● Activity:
Return, in their exact form, the lines that lie between the start of the data below and the line containing "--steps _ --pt", with both ends included.

● The data:
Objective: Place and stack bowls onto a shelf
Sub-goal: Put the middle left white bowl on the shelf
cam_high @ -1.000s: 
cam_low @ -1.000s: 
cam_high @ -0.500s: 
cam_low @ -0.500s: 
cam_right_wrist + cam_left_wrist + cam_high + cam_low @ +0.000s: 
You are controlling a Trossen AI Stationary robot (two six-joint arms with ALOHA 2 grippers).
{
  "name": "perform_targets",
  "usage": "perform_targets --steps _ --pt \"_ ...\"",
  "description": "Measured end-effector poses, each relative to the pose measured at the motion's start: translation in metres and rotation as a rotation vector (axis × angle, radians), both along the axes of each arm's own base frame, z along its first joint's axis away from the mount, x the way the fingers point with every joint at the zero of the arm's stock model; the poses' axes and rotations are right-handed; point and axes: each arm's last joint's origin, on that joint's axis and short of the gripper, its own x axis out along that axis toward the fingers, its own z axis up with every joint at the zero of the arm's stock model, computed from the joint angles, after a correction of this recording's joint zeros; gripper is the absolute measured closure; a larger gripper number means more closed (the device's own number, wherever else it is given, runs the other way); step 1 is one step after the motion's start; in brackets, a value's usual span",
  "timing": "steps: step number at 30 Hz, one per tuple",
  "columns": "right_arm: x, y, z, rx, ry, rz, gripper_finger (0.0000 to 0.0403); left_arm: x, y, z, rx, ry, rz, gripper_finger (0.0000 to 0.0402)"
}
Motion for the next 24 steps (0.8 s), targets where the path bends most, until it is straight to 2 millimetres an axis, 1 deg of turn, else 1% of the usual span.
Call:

● Response below:
Objective: Place and stack bowls onto a shelf
Sub-goal: Put the middle left white bowl on the shelf
cam_high @ -1.000s: 
cam_low @ -1.000s: 
cam_high @ -0.500s: 
cam_low @ -0.500s: 
cam_right_wrist + cam_left_wrist + cam_high + cam_low @ +0.000s: 
You are controlling a Trossen AI Stationary robot (two six-joint arms with ALOHA 2 grippers).
{
  "name": "perform_targets",
  "usage": "perform_targets --steps _ --pt \"_ ...\"",

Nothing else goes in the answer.